Creating, instituting, and upholding a plan to keep tabs on which devices are connected to what network resources and when constitute crucial steps in creating an effective mobility strategy. On that note, Ahmed Datoo, Zenprise VP of marketing, sent along the following five tips to help mobile administrators get a better handle on which devices can and/or do access your corporate resources.
I’ve summed up Datoo’s points briefly, and then posted the full text of his suggestions below. Naturally, most of the advice Datoo offers relates to the company’s own Zenprise MobileManager product, but other firms such as BoxTone also offer comparable products that serve many of the same purposes. Smart mobile administrators will want to investigate the wide range of mobile management products on the market today to see which offerings best fits their own organizations’ specific needs.
Five Tips From Zenprise for Securing Personal-Liable Mobile Devices on Corporate Networks
1. Create a formal corporate policy that specifies staffers must check in with IT and get approval before connecting a personal mobile device to the corporate network.

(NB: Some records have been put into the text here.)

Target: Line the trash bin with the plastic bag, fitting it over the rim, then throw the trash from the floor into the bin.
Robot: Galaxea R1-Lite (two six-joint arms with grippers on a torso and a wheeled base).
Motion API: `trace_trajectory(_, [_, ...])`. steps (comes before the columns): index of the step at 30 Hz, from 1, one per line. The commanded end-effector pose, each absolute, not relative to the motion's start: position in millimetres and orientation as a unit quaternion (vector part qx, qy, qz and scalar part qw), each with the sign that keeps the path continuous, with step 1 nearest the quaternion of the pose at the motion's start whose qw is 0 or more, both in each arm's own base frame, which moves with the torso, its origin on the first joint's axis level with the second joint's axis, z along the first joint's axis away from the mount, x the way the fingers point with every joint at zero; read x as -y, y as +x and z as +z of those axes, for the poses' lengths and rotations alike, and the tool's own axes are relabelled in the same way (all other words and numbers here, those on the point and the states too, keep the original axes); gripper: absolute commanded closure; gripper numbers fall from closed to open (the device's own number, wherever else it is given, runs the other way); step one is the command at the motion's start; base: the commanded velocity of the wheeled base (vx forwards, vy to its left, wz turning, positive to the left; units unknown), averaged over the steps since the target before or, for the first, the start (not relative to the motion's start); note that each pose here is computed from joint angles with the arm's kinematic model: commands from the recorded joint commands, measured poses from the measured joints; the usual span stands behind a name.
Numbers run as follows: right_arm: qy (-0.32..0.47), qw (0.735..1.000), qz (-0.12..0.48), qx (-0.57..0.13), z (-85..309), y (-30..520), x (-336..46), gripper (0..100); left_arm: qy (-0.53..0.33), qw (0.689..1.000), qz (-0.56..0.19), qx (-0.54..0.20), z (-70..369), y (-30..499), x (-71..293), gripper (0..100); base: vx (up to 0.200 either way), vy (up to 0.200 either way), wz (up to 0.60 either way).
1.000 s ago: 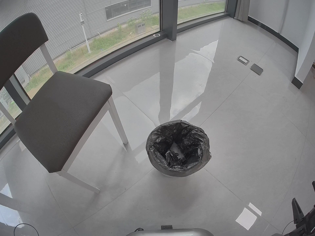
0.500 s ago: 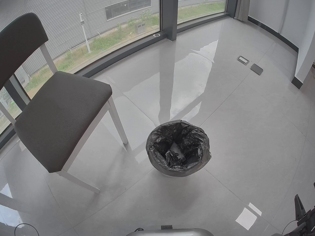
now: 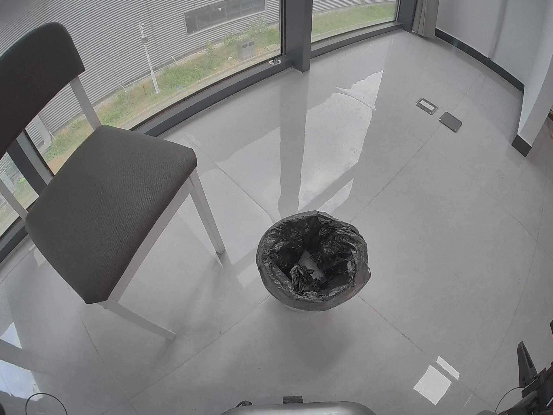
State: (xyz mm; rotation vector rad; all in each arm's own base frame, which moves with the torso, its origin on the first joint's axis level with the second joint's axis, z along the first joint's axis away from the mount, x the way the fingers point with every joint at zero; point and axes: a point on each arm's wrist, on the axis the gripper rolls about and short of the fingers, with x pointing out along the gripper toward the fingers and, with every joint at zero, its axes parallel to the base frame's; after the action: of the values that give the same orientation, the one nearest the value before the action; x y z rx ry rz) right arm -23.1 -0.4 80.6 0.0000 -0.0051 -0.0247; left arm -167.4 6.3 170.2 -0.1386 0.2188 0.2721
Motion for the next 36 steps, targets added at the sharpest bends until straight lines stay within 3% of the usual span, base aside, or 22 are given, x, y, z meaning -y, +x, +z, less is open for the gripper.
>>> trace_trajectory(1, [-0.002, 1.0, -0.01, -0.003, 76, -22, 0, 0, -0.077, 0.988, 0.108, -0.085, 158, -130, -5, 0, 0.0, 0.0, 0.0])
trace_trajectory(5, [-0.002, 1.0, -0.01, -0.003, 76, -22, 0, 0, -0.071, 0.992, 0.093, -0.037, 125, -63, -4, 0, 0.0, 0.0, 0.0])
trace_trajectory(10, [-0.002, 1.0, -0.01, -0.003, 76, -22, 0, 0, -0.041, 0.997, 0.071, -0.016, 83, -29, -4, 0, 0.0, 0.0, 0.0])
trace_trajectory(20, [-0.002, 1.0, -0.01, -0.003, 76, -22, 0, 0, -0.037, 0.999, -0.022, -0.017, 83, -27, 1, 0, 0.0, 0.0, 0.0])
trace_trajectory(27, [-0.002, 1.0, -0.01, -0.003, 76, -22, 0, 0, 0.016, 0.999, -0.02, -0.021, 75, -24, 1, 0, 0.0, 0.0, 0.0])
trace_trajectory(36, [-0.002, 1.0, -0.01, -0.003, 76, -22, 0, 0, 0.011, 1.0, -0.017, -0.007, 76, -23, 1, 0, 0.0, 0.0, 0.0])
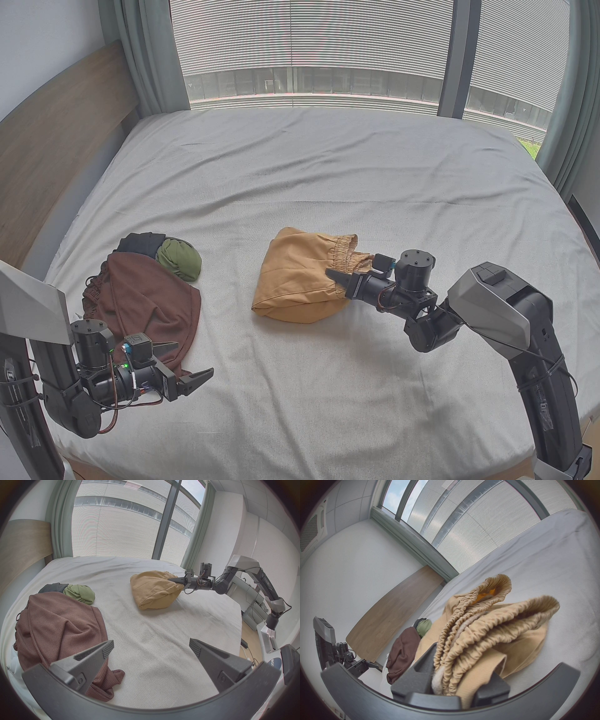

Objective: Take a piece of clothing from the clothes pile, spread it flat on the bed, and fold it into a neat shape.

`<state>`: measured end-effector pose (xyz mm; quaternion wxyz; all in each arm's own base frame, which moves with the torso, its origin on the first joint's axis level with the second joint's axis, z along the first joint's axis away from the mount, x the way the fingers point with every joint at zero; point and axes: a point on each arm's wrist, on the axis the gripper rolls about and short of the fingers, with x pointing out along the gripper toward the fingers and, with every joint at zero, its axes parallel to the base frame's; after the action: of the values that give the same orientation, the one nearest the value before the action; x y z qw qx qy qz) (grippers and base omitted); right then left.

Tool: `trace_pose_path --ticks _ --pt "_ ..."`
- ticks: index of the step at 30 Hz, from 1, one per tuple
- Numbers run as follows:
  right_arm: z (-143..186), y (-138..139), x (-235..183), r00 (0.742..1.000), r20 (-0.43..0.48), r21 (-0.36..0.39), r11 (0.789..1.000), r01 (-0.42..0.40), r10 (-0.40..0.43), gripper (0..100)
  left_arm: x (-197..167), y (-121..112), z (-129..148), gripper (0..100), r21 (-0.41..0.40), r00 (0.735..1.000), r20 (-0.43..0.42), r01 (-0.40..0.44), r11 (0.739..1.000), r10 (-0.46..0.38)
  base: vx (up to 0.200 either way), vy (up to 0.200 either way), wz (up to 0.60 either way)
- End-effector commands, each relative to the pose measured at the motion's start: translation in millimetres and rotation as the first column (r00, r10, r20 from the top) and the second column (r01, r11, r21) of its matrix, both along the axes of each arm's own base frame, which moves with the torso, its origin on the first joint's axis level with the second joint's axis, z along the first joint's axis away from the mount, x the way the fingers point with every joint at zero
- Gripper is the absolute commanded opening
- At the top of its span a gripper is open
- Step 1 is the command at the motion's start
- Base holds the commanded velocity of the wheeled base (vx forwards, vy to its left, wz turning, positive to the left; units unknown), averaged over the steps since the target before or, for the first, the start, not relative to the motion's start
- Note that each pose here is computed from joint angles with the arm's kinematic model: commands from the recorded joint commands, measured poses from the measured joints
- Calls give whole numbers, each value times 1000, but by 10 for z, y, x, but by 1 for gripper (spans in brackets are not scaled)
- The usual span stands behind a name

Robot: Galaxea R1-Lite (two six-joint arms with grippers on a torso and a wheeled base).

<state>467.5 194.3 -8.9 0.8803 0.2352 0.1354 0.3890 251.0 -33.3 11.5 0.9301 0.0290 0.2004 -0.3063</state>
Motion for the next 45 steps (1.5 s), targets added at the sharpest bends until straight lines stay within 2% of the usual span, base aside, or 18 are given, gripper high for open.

2. Employ a product that lets you see which devices are connected to your corporate network, when they are connected, and to whom they belong.
3. Devise a set of security policies attached to your Microsoft Exchange Server, BlackBerry Enterprise Server (BES), etc., to ensure that any and all devices connected to your corporate network meet a predefined set of security standards.
4. Give your users some sort of self-service option that lets them quickly and remotely wipe their devices if they lose or misplace handhelds.
5. Employ a product that lets mobile administrators randomly “audit” users’ devices for potentially problematic applications, to help identify unknown and potentially harmful third-party software.
Keep reading for the full text of Datoo’s five tips, along with further explanation of each.
Zenprise’s Five Tips
1. Require users to proactively seek permission to connect via Exchange ActiveSync (EAS).